Ultimately, this project, well over $24 million in value, was completed with over 400 days worked, not one injury, and the total the cost of all claims was less than $200. Take the time while you have it to plan like this.

Train Your People

Dr. W. Edwards Deming noted that you should spend lavishly on training. (See "Deming's Point #6 as Applied to the Insurance Industry.") Just look at Toyota. Carl Metzger, one of the top safety guys in the United States, once said, "Don't forget to make a good guy gooder." He went on to explain the damage done when training is only focused on the miscreant and not also on your stars.

As money trickles in from the federal government, much will likely go to urban areas for development. One builder in the Northeast trained its staff on how to work on Brownfield sites in the OSHA 1910.120 Hazardous Waste Site Operations (Hazwoper). Now, they are fluent in that world, and can provide guidance to owners.

Firms are taking the time to provide OSHA Outreach training in construction to their smaller contractors. This strengthens their subs now so when the work starts again, better results will follow.

Subcontracted Safety Consultants

If you are in the habit of hiring safety consultants, take a strong look at that process. Many consultants are in the field specializing from lasers to lanyards, and if you do not have that expertise, you must hire them.

However, if you have sharp people, now is the time to take that superintendent you are just about to lay off and send him to shadow your top safety people.

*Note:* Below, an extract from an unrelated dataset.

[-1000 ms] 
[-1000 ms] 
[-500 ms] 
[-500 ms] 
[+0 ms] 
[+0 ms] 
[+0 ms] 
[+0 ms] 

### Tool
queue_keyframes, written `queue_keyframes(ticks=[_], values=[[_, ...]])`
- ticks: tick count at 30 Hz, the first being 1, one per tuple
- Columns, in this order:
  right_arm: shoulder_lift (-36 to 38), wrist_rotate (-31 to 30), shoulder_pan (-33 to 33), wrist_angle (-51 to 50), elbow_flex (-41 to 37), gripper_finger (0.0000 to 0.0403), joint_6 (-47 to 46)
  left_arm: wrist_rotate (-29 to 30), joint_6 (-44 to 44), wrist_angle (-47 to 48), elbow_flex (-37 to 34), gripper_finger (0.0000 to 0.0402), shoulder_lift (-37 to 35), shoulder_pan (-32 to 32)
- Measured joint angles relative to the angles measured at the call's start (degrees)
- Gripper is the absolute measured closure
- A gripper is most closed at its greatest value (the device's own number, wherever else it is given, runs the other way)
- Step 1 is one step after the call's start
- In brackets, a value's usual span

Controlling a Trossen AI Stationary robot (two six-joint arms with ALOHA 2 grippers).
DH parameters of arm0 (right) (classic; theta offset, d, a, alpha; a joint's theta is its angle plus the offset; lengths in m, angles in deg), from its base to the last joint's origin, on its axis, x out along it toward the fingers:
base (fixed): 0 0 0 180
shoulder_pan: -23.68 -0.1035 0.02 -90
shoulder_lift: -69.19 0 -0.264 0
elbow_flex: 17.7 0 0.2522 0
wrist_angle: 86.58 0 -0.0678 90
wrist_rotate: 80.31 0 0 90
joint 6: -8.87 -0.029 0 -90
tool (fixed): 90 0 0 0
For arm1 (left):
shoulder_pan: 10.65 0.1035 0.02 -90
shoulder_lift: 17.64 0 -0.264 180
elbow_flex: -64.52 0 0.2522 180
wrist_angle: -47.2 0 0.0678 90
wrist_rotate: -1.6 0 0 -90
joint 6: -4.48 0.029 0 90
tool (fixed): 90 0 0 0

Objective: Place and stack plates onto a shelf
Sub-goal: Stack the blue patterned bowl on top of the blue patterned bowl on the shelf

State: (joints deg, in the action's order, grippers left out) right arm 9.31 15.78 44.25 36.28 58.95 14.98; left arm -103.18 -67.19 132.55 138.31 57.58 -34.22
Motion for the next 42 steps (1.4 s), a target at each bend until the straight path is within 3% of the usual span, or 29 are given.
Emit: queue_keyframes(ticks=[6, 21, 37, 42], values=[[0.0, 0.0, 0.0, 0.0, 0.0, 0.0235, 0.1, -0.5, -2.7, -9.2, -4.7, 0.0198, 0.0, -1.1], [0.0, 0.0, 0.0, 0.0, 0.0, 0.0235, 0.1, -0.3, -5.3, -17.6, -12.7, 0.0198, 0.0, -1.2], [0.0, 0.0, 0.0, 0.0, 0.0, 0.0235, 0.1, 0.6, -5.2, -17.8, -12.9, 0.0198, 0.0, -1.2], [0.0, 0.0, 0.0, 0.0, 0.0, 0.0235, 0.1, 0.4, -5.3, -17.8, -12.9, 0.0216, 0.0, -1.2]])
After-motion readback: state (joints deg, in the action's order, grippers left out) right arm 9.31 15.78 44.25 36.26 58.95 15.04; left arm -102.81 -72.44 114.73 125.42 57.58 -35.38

When they see its more about relationships than regulations, and understand it is all about planning instead of policing sites, you will gain a superintendent who can be your safety guy during a tough time. When things get fat again, he can be a super but with a new and better understanding of how to keep his site safe. That's smart staffing.

Whenever you speak with superintendents, the conversations often comes around to the point where he shrugs his shoulders and says, "Safety … we never had a safety manager on project. That was my job." And he is correct. One failure of industry, including construction, was the creation of the safety coordinator, for two effects that evolved. First, the operations group could pass off safety responsibility to the safety coordinator, losing strict accountability for keeping good people from getting hurt. Second, the weak superintendent now calls the safety coordinator to take care of concerns that used to be his or hers.

Here's a great example. A safety performance audit was performed with the superintendent in tow. A worker was seen violating the 6-foot fall protection rule and needed to be removed from the project. The super grabbed his radio, called for the safety guy to come over to remove the worker, and proved to those surrounding that super that he had lost control of his site.

If there ever was an opportunity to pass back safety responsibility to the superintendent and his team, it is now because it's economical. Safety coordinators should be weaned from projects over the next few years to ensure accountability is applied where it is deserved and where it can be controlled, no different than quality or schedule. More companies are tying actual losses on a project to the site's balance sheet, further driving the focus that is needed for a well-run project.

This is one example where "smarter staffing" reduces the workforce during a downturn but will increase the performance of your firm when it rebounds. Simply ensure you have people with passion for the work and that they understand why safety is an element of a project, not an assignment.